• Brief:
Starting at the line containing "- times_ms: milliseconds" and ending at the line containing "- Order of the", print every line of the material below exactly, both ends included, and stop there.
=== Input data ===
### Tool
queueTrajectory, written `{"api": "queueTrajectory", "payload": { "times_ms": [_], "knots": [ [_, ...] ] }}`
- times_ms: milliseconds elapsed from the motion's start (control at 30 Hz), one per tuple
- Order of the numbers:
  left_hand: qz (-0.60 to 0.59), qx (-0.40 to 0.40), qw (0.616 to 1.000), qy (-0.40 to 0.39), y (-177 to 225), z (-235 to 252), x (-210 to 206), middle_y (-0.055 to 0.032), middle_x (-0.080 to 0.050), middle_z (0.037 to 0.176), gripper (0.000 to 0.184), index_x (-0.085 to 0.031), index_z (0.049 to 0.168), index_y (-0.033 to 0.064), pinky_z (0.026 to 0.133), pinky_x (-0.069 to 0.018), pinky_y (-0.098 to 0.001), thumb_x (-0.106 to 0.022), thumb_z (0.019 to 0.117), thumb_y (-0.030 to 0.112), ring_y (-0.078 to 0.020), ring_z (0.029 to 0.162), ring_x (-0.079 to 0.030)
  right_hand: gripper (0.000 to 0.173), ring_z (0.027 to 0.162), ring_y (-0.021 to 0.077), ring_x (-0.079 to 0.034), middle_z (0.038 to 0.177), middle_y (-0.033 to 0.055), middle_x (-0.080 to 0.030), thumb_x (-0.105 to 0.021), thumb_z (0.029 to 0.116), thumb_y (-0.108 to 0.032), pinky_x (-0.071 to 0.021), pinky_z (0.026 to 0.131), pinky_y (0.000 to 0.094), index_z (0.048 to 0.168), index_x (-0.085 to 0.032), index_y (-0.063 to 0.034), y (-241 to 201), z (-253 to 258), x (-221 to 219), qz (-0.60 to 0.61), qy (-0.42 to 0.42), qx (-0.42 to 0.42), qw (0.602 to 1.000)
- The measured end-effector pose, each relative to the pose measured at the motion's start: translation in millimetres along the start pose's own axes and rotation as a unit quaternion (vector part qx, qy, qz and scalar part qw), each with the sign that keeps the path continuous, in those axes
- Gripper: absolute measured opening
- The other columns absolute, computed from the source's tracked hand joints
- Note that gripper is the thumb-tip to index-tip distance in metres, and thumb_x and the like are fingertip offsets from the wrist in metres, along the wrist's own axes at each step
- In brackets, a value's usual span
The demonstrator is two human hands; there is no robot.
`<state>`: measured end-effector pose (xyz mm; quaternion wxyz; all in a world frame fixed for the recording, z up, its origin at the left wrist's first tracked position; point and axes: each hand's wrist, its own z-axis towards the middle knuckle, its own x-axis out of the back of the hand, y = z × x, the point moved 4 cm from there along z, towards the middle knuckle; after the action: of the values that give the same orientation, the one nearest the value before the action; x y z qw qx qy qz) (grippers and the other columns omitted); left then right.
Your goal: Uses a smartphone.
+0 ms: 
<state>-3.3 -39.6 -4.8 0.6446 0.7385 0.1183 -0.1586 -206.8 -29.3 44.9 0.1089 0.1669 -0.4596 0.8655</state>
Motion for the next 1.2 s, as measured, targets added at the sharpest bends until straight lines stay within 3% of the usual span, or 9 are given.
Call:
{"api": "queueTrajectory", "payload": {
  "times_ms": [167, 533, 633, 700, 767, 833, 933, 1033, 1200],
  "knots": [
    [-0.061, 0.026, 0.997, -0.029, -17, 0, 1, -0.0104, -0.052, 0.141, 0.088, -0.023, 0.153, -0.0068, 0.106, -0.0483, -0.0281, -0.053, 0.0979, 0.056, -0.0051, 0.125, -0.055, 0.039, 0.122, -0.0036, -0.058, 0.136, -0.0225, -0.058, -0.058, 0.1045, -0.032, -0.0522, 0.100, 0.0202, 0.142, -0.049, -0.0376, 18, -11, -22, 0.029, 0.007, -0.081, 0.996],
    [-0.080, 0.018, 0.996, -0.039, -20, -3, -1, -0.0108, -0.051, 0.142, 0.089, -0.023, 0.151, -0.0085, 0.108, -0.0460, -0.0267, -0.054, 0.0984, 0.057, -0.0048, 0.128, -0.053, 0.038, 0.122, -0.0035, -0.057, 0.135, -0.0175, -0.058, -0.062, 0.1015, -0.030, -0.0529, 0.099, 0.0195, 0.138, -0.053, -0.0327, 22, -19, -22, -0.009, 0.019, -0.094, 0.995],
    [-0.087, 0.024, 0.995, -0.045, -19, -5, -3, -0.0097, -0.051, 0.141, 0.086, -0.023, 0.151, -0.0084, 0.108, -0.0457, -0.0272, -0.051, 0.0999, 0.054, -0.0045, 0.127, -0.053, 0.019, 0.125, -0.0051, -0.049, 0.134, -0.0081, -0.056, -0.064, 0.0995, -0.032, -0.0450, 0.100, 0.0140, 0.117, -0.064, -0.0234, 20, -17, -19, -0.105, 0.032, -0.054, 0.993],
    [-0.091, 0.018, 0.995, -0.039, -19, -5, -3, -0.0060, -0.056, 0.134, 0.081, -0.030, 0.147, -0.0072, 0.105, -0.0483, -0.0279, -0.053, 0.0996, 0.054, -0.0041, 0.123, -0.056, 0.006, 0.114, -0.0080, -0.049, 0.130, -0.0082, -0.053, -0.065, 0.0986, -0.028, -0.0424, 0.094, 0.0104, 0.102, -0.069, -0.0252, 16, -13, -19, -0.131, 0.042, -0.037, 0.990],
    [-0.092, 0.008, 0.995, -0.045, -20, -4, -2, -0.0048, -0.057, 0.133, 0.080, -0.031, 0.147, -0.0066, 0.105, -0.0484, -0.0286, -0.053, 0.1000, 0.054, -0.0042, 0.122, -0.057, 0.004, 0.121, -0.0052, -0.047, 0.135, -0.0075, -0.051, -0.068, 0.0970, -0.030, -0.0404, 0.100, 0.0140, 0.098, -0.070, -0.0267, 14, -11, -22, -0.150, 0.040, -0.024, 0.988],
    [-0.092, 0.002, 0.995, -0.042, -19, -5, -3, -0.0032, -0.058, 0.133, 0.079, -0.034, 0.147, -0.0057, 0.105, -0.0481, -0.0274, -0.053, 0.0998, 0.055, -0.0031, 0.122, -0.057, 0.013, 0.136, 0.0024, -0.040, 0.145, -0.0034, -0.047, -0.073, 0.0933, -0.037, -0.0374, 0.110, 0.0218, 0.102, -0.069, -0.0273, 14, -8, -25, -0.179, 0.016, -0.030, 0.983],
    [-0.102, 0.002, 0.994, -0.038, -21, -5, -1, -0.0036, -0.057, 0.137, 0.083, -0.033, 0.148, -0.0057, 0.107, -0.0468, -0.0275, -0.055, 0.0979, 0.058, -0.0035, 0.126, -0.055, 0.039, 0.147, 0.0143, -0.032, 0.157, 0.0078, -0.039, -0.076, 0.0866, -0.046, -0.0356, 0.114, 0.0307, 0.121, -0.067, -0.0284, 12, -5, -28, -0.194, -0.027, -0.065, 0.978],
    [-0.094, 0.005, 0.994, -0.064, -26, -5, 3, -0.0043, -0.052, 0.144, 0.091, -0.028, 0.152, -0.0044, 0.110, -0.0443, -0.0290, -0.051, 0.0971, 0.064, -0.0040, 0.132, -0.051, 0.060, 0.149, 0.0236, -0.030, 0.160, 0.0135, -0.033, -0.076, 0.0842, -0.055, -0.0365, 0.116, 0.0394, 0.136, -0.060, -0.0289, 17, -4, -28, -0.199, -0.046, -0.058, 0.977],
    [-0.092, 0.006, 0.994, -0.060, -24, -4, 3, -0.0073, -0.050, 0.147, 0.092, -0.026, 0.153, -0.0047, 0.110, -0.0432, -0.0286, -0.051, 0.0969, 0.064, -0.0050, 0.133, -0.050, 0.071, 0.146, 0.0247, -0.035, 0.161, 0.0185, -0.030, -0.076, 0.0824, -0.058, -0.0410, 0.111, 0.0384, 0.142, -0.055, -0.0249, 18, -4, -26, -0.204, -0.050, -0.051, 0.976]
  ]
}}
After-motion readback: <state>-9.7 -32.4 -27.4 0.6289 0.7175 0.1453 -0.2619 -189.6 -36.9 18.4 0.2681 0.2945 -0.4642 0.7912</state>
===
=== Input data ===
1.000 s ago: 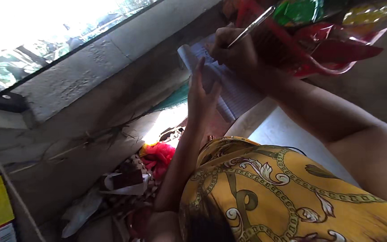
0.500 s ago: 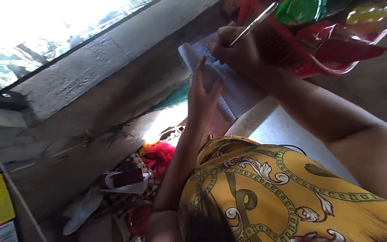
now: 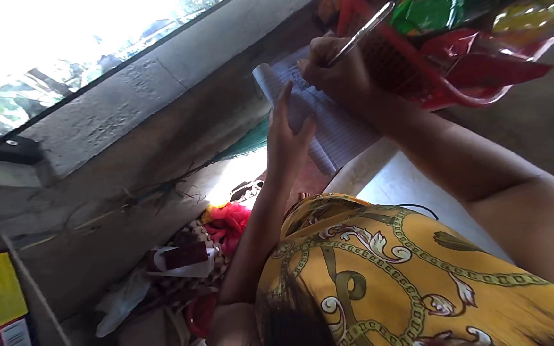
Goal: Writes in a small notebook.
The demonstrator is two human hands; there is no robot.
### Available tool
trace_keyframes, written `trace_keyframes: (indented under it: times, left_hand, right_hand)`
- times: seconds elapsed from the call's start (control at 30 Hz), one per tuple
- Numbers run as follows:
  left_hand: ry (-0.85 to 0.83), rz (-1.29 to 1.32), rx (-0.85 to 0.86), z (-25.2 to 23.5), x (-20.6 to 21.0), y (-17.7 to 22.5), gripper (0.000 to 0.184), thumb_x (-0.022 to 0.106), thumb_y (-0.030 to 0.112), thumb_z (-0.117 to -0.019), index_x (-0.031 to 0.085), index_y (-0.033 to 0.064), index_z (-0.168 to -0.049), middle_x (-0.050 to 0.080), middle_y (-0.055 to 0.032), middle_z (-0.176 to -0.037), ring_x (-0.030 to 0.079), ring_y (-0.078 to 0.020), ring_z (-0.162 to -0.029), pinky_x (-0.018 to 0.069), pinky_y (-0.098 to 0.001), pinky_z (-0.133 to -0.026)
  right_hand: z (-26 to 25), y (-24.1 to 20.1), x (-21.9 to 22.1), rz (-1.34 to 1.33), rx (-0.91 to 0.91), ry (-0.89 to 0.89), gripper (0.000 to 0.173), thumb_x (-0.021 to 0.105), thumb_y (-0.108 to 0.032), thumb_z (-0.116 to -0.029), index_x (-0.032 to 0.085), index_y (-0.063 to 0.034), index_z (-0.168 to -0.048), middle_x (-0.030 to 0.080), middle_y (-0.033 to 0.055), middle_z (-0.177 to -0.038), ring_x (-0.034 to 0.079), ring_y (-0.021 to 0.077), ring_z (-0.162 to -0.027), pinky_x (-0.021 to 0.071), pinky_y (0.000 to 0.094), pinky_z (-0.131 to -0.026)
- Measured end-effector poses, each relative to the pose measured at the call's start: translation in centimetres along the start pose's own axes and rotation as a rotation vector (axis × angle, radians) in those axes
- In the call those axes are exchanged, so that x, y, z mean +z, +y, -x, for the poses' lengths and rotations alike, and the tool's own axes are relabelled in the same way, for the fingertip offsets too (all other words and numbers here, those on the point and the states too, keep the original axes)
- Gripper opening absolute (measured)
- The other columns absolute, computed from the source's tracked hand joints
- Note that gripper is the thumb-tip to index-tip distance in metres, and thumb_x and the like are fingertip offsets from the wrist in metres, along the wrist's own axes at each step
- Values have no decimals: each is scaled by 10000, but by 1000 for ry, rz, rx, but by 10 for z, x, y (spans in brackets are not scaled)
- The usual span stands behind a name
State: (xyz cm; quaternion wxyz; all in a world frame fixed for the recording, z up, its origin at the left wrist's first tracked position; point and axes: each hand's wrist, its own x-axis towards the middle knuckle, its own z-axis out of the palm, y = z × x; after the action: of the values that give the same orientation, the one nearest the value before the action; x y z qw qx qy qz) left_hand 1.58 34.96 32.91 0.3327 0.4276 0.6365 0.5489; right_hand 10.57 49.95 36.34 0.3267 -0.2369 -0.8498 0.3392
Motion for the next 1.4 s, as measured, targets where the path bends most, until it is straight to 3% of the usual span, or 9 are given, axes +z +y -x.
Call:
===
• Solution for this problem:
- times_ms: milliseconds elapsed from the motion's start (control at 30 Hz), one per tuple
- Order of the numbers:

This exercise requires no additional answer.